=== Begin Enclosure ===

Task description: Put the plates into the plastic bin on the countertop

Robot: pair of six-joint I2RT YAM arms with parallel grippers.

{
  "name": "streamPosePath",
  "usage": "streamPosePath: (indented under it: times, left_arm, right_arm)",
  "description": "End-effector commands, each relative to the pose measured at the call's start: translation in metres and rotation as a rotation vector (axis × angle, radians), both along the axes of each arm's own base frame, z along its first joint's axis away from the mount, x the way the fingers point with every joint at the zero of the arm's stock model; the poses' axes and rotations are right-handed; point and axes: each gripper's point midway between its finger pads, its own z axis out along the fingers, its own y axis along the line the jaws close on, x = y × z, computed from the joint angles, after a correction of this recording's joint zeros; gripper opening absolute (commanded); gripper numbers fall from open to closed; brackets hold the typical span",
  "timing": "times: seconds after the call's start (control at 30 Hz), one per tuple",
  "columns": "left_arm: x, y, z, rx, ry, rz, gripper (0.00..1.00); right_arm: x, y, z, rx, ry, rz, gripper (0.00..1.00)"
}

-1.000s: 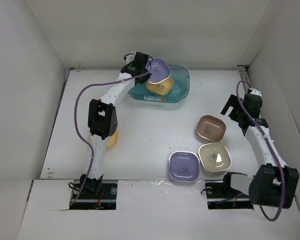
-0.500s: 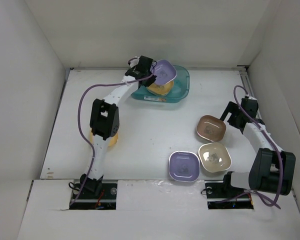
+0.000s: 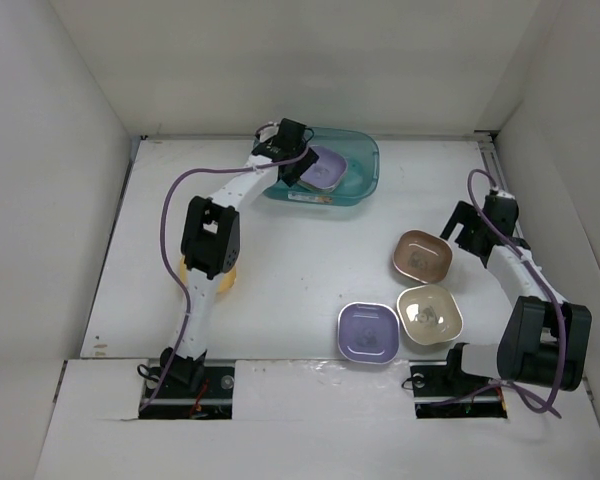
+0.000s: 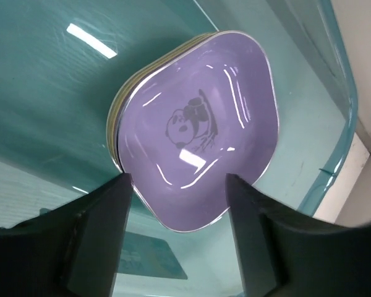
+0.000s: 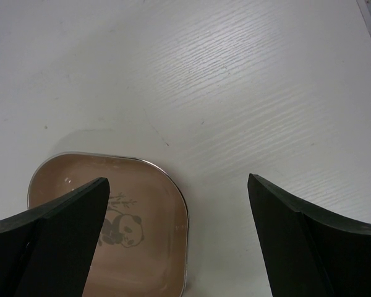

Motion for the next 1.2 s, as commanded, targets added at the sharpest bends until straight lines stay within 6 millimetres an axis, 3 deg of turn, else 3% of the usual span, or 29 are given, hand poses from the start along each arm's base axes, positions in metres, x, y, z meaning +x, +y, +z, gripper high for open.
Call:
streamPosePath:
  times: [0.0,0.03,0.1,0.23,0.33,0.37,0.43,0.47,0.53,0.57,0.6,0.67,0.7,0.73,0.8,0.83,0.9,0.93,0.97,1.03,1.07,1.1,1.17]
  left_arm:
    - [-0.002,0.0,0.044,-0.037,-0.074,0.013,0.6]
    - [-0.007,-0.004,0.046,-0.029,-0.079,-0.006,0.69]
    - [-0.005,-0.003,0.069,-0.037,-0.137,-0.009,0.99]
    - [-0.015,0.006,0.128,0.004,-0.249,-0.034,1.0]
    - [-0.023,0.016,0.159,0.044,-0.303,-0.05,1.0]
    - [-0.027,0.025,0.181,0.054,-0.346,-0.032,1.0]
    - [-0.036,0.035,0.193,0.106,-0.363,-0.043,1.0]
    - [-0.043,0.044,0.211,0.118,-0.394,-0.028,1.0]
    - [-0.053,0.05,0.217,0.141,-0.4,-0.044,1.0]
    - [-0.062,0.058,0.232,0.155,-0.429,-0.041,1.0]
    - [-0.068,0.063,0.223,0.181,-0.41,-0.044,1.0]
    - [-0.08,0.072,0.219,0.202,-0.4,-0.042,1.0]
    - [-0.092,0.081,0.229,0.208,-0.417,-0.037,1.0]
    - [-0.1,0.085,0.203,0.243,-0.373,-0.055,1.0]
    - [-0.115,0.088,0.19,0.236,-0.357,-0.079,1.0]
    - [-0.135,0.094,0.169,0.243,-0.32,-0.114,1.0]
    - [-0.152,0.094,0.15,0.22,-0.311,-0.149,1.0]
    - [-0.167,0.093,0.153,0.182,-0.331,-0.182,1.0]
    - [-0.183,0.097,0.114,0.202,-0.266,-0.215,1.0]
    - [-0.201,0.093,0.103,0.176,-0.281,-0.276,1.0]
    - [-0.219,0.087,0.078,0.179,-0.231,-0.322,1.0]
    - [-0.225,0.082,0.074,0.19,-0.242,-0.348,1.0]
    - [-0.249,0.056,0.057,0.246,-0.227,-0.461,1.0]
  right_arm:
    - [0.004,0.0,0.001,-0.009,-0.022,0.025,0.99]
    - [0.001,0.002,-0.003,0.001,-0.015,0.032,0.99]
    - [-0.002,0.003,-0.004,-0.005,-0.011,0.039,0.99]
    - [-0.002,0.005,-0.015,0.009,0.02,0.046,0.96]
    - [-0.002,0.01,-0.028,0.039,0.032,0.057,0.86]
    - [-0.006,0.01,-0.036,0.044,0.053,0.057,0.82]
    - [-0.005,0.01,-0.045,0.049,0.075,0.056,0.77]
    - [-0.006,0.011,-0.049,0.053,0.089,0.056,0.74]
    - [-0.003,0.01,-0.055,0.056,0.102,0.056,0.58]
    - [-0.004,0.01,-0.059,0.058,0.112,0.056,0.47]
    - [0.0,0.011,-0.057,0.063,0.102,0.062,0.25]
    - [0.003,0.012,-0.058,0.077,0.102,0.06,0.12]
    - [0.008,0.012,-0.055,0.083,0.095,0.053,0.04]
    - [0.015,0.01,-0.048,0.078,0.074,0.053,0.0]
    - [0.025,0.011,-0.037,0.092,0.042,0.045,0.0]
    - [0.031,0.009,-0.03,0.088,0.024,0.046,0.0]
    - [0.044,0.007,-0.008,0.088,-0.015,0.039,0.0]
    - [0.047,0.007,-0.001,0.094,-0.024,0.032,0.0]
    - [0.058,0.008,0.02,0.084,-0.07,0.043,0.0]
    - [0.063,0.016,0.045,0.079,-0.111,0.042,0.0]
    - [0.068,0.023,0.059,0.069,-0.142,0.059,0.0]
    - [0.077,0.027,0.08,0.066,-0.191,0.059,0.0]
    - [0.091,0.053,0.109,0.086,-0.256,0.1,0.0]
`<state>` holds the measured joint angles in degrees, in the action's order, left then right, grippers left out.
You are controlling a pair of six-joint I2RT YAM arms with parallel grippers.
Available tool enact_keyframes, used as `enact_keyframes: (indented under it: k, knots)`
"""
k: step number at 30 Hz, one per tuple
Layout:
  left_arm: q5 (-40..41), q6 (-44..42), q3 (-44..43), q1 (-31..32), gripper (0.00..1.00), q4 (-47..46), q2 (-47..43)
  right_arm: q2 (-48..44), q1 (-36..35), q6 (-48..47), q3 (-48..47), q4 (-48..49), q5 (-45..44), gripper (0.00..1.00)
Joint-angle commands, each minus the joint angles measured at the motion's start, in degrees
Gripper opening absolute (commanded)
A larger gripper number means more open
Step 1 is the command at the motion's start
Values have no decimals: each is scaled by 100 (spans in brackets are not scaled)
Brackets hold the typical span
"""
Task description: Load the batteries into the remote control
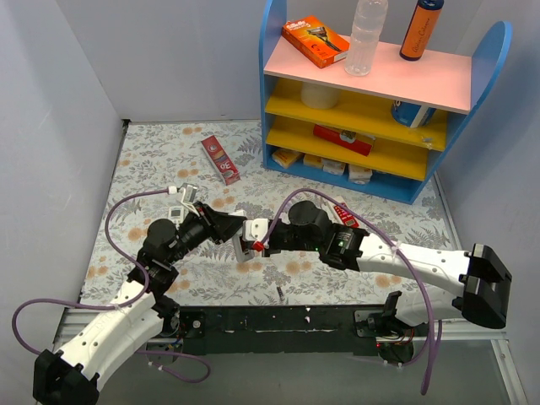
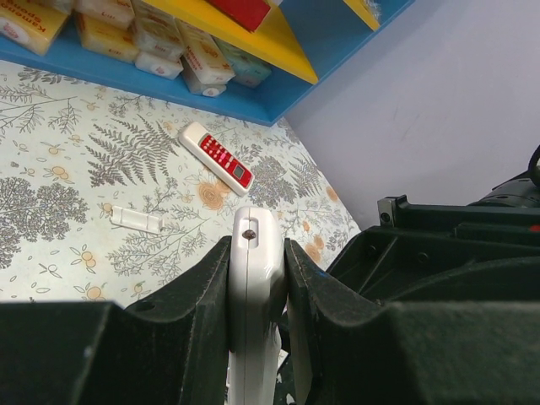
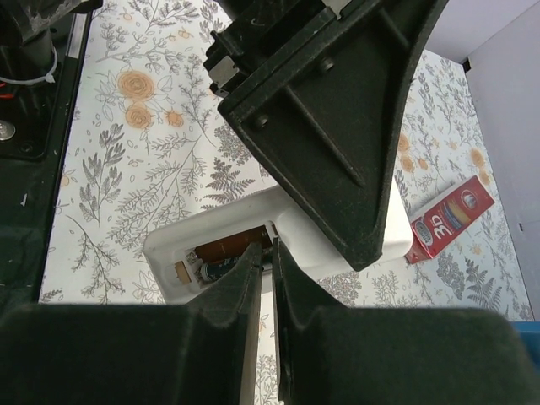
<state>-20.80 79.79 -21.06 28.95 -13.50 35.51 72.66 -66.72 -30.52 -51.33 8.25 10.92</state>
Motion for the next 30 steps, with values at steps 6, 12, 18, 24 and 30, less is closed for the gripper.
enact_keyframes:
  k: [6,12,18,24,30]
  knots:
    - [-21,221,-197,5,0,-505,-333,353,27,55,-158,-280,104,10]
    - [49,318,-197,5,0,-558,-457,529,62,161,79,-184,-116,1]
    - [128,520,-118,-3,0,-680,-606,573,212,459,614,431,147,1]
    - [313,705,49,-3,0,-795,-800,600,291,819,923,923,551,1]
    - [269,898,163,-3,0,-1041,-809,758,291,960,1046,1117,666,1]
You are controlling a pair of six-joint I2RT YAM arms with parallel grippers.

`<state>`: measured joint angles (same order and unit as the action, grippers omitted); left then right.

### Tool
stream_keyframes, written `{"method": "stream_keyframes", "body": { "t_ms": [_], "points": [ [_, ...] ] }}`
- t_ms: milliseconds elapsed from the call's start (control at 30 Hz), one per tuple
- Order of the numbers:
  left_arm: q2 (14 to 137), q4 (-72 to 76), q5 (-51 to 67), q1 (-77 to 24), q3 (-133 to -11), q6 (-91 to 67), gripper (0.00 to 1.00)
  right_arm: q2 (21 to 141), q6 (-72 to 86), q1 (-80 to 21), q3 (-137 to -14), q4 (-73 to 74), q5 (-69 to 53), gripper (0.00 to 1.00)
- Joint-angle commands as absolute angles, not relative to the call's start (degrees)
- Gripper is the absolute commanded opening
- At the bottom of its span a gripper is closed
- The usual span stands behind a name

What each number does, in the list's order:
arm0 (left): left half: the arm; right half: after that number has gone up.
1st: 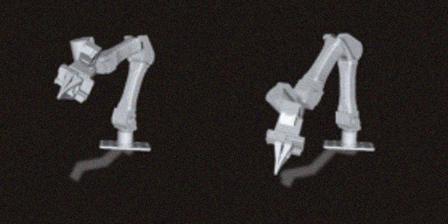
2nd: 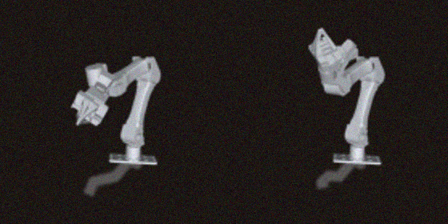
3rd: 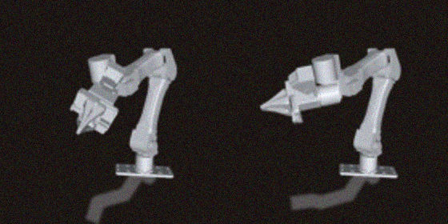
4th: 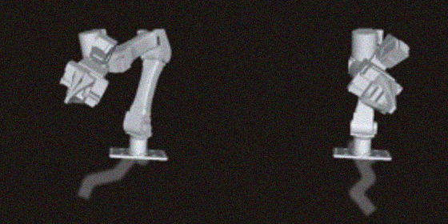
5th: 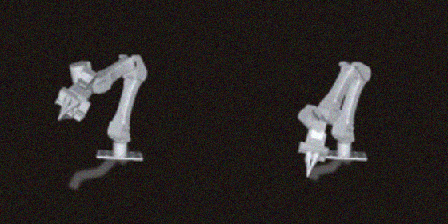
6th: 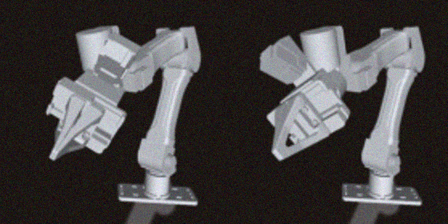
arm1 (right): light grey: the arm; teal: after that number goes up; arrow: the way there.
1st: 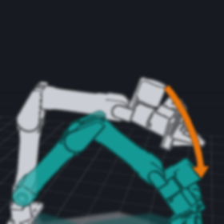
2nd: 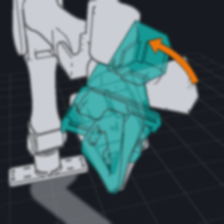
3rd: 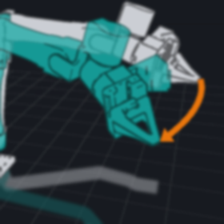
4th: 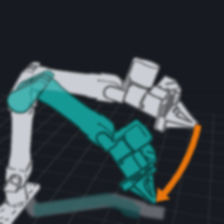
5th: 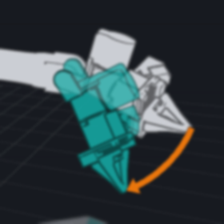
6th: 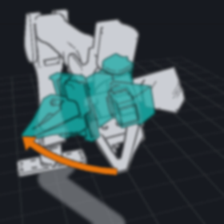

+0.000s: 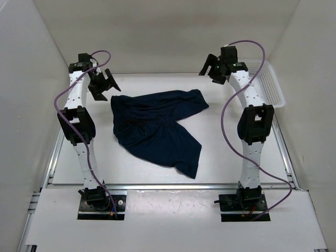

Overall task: Fold and stack the shorts
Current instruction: Flatten the shorts out

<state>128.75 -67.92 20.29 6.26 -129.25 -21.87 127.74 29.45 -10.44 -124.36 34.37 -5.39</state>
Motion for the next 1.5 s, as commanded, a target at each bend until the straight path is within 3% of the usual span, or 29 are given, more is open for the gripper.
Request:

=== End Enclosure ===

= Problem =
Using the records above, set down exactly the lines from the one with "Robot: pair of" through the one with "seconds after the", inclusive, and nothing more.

= Problem solution =
Robot: pair of six-joint I2RT YAM arms with parallel grippers.

{
  "name": "streamPosePath",
  "usage": "streamPosePath: (indented under it: times, left_arm, right_arm)",
  "description": "End-effector commands, each relative to the pose measured at the call's start: translation in metres and rotation as a rotation vector (axis × angle, radians), both along the axes of each arm's own base frame, z along its first joint's axis away from the mount, x the way the fingers point with every joint at the zero of the arm's stock model; the poses' axes and rotations are right-handed; point and axes: each gripper's point midway between its finger pads, its own z axis out along the fingers, its own y axis along the line the jaws close on, x = y × z, computed from the joint angles, after a correction of this recording's joint zeros; gripper opening absolute (commanded); gripper numbers fall from open to closed; brackets hold the typical span",
  "timing": "times: seconds after the call's start (control at 30 Hz), one per tuple",

What has been written completes the answer.